#### What is being asked
Check each line of the records for "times"; collect those that have it.

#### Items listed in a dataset
****

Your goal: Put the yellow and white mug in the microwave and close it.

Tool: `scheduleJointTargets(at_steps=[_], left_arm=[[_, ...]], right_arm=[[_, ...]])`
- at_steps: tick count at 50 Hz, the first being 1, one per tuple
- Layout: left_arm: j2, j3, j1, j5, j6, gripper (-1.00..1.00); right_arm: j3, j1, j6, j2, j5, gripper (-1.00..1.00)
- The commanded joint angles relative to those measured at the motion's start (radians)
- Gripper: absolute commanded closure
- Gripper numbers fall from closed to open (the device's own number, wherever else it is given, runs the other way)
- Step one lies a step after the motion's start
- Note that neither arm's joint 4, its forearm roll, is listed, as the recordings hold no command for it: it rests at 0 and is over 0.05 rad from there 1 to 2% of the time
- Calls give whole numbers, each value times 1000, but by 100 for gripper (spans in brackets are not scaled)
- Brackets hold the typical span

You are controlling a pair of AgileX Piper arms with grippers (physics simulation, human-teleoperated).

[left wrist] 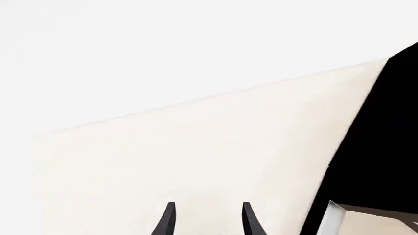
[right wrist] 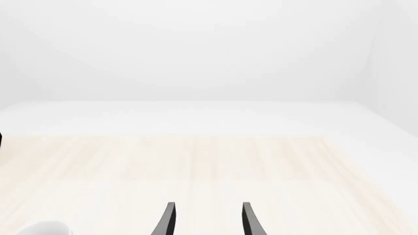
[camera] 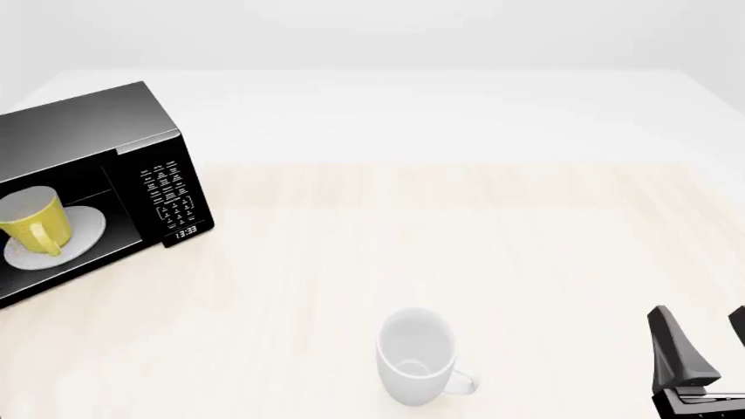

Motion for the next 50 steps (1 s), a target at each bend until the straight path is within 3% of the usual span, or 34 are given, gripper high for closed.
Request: scheduleJointTargets(at_steps=[1, 22, 40, 50], left_arm=[[58, 83, -46, -69, 14, -100], [83, 149, -216, -130, -14, -100], [85, 161, -301, -146, -20, -100], [8, 176, -369, -123, -38, -100]], right_arm=[[0, 0, 0, -1, 0, -100], [0, 0, 0, -1, 0, -100], [0, 0, 0, -1, 0, -100], [0, 0, 0, -1, 0, -100]])
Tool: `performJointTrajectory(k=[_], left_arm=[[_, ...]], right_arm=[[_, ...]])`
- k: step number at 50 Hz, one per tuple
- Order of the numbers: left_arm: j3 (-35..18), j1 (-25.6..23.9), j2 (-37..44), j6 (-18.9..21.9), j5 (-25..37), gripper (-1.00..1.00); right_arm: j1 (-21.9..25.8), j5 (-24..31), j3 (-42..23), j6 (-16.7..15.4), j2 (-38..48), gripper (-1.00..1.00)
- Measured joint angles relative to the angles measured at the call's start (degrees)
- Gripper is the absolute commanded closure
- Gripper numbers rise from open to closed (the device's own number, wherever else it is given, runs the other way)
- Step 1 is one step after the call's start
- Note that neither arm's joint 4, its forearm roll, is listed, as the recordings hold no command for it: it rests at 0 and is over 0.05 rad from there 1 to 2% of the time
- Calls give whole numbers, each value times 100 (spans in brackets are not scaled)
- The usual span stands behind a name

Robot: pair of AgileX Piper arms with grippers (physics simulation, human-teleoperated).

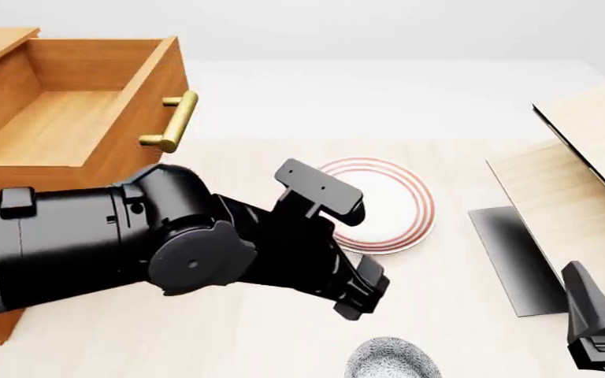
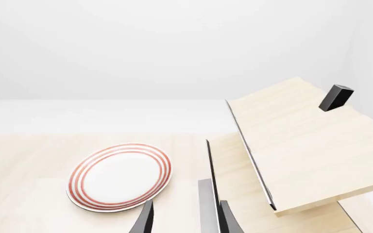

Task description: Open the top drawer of the cabinet and put the bowl in it.

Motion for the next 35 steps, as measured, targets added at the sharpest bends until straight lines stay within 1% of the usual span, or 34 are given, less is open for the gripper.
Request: performJointTrajectory(k=[20, 35], left_arm=[[158, -245, 485, -295, -535, -100], [356, -313, 666, -441, -839, -100]], right_arm=[[-1, 0, 0, 1, 1, -100], [0, 0, 0, 1, 0, -100]])
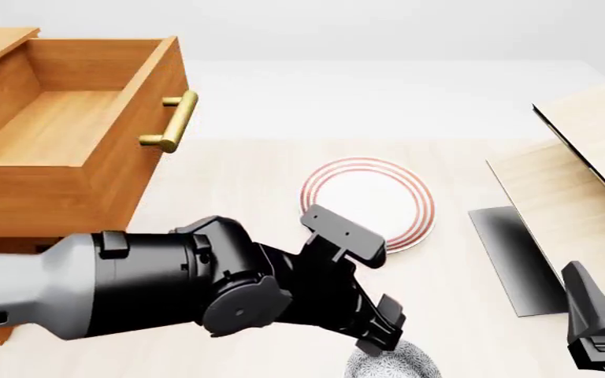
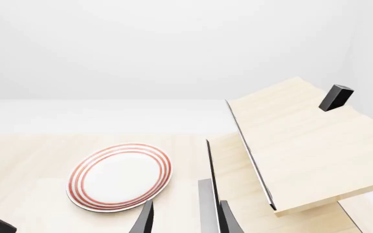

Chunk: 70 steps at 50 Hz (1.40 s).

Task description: Open the top drawer of the cabinet and put the bowl in it.

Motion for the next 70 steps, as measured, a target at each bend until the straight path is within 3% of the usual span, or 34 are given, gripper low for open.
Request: performJointTrajectory(k=[70], left_arm=[[796, -249, 728, -697, -1428, -100]], right_arm=[[-1, 0, 0, 0, 0, -100]])
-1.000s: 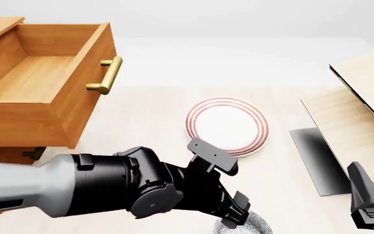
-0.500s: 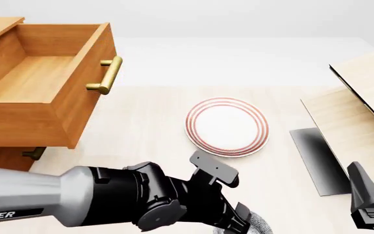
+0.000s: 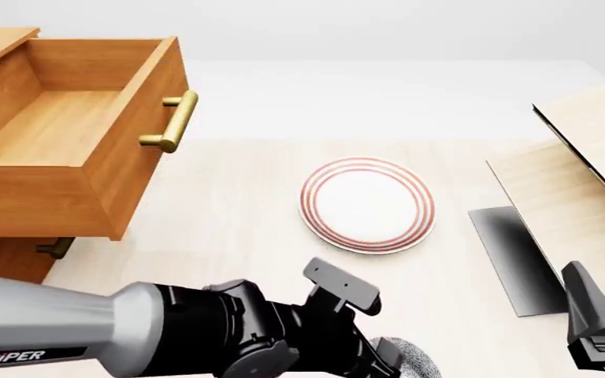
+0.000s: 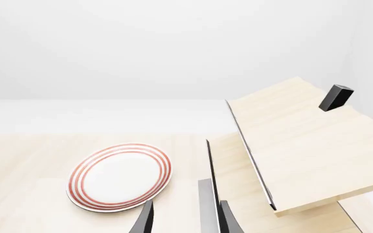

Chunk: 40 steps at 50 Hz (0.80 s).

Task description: Open the top drawer of the cabinet and put the bowl in it.

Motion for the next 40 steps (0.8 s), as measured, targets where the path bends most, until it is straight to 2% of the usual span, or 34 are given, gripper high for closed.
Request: performJointTrajectory(k=[40], left_arm=[[468, -103, 443, -418, -955, -100]], right_arm=[[-1, 0, 0, 1, 0, -100]])
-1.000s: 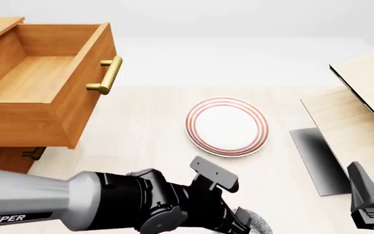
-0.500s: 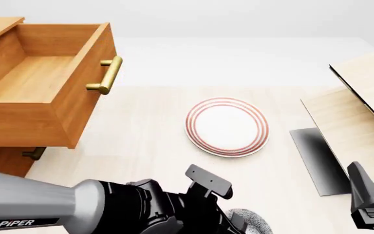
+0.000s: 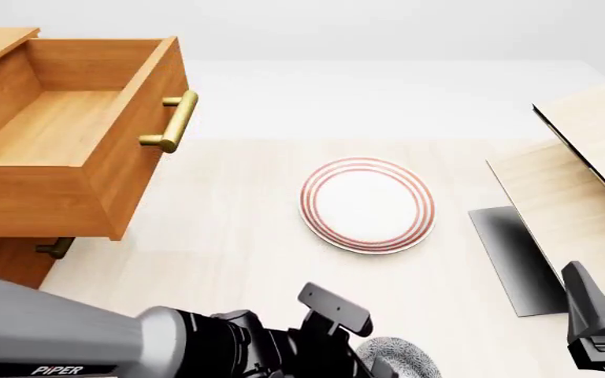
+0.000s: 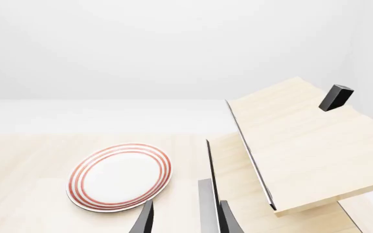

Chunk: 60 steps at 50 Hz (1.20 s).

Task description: Open the top drawer of the cabinet and put the bowl in it.

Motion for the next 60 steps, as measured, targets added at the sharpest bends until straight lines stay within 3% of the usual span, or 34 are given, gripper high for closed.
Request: performJointTrajectory(k=[24, 25, 39, 60], left_arm=[[206, -54, 203, -50, -476, -100], [212, -54, 203, -39, -489, 100], [255, -54, 216, -277, -672, 100], [211, 170, -298, -44, -233, 100]], right_arm=[[1, 0, 0, -1, -1, -100], [1, 0, 0, -1, -1, -100], [-1, 0, 0, 0, 0, -100], [0, 0, 0, -1, -1, -100]])
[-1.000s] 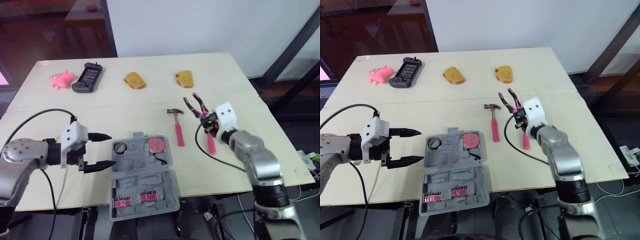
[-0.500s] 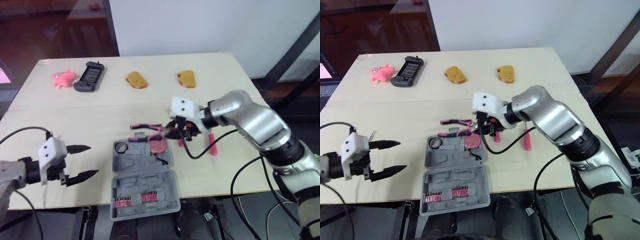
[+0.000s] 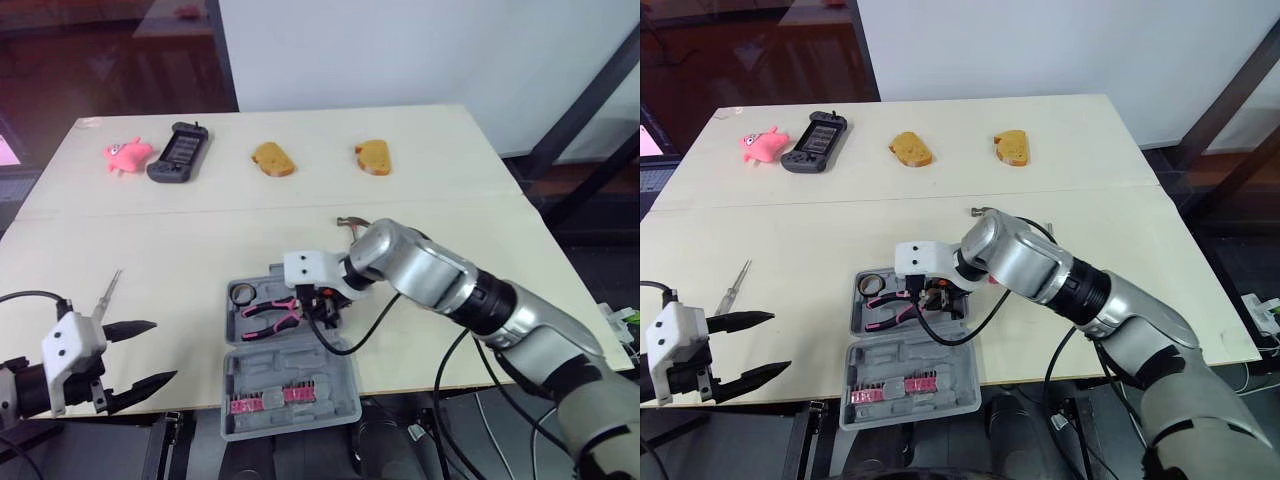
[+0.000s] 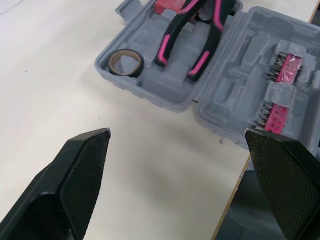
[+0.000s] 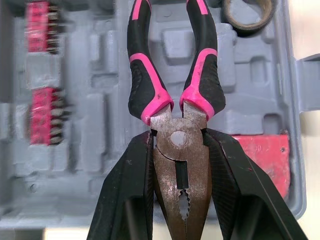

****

#### Your solution
- Calls give whole numbers, each value times 1000, but by 100 for gripper (spans in brackets are not scaled)
- Calls give whole numbers, each value times 100 (spans in brackets are not scaled)

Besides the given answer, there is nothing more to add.